Однажды после обеда к нам в интернат приехал священник, и занятия в моей «школе» были отменены. Мы пошли снимать службу в местном клубе. Собралось очень много иностранцев. От тесноты и запаха ладана кому-то становилось нехорошо, но они с завидным упорством, если не сказать одержимостью, продолжали креститься. Некоторые, правда, просто били себя кулаком по лбу и в живот. Другие водили руками вокруг своей головы, но были и те, кто крестился правильно, как их перед началом службы научил священник.
Церковник настойчиво просил повторять за ним последние строки песнопений, но вместо «Радуйся, Невесто Неневестная» ему неуверенно и нескладно вторили: «Радуйся, невеста ненебесная». После хорового исполнения священник прочел проповедь и стал раздавать алюминиевые нательные крестики с картонными иконками. Хватило не всем. Иностранцы, которым достался полный комплект, хвалились перед теми, кто остался без подарков.
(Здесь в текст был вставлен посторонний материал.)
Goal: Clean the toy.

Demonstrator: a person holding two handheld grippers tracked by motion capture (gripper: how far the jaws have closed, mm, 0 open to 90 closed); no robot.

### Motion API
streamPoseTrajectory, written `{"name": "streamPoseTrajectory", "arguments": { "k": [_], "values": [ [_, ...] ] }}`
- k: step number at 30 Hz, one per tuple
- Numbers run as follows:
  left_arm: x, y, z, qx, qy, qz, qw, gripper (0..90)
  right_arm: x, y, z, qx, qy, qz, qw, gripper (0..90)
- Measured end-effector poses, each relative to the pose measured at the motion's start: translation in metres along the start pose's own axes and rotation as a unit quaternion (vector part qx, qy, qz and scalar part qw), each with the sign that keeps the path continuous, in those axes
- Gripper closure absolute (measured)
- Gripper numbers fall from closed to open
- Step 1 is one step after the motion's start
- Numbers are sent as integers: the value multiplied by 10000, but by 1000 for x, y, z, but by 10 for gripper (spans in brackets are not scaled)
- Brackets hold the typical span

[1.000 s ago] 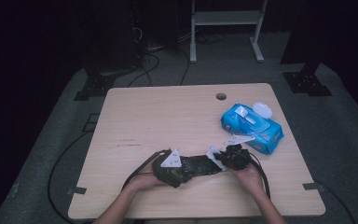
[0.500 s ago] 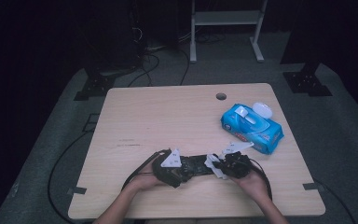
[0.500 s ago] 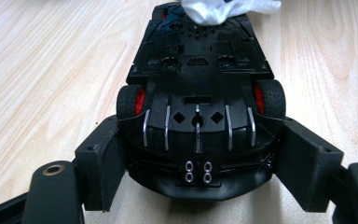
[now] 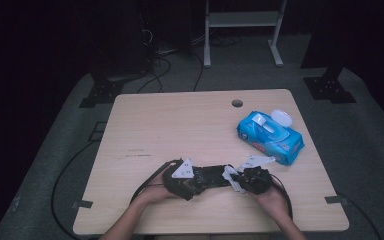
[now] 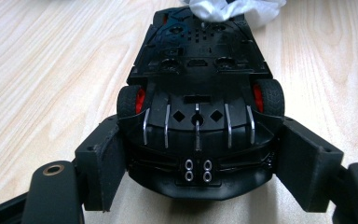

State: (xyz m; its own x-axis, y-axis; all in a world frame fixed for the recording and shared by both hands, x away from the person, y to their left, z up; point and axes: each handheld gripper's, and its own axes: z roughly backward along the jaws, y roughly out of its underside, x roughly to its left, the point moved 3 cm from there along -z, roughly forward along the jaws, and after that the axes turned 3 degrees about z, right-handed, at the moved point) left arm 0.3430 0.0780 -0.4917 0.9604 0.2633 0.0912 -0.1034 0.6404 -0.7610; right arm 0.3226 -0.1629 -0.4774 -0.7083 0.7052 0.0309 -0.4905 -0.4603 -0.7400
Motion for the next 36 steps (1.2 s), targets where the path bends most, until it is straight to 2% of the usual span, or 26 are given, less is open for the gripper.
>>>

Когда-то я обратил внимание директора интерната на то, что в комнатах и коридорах нет фотографий. Служитель церкви, в свою очередь, посетовал, что ни в одном из корпусов не висят иконы.
Есть только один корпус, в который мне заходить запрещено, — это «теплица». Так называют место, где живут «овощи», люди, у которых сохранились только животные рефлексы. Как и Паша, я тоже стараюсь соблюдать договоренности, но любопытство преобладает над обязательствами. Я нашел компромисс: если случайно буду проходить мимо «теплицы» и загляну в окно, то это не нарушит данного директору обещания.
Еще летом сквозь мутные оконные стекла я видел людей, которые рвали на себе одежду, словно пытаясь высвободиться. Больше всего врезалась в память молодая женщина, абсолютно нагая, с красивым телом и безумными глазами. Она подошла к окну, прижалась к стеклу и сквозь меня стала смотреть вдаль, как в бездну.
С этой женщиной я встретился вновь. Санитары накачали ее медикаментами, одели и привели к нам с Пашей в другой корпус, чтобы мы сделали ее портрет. В глазах уже не было той бездны, которую я видел прежде. Полупрозрачная кожа и полная отрешенность напомнили мне рассказы Гоголя, у которого красивы только мертвые и бледные, а живые и краснощекие — всегда уродливы.
С заходом солнца я не делаю фотографий, хотя часто использую искусственный студийный свет. Просто придумал такое правило — быть вместе с солнцем. Вечером я посматриваю отснятые снимки.
Портреты иностранцев вызывают во мне желание бежать куда-то среди ночи без оглядки и ни о чем не думать — никогда еще я не встречался с такой концентрацией безумия и уродства. Чем больше смотрю на них, тем меньше понимаю, почему я решил, что развешанные в коридорах инкубатора портреты понравятся иностранцам. Разве они не осознают, как уродливо и нелепо выглядят на этих фотографиях? Может быть, лучше, если на стенах останутся привычные изображения собак и кошек? Наверное, так всем будет спокойнее. Быть может, в самом деле правильнее заполнить пространство иконами и образами святых — пусть иностранцы молятся, не осознавая, кто они, зачем живут и что здесь делают.
С другой стороны, возможно, они считают, что, напротив, это мы безумны и уродливо выглядим. А вдруг они вообще не оценивают себя, а просто воспринимают такими, какие есть? Я не слышал ни одного мнения, что кто-то из иностранцев получился на фотографии хорошо или, наоборот, неудачно. Реакция всегда была одна: узнавание себя и радость.
Среди нас есть безумные и гении, красивые и безобразные, душевнобольные и талантливые; но не должно быть системы, которая разделяет нас на нужных и ненужных. Если мы претендуем на то, что живем в обществе людей, то должны уметь понимать и чувствовать друг друга. Тогда мы сможем жить вместе.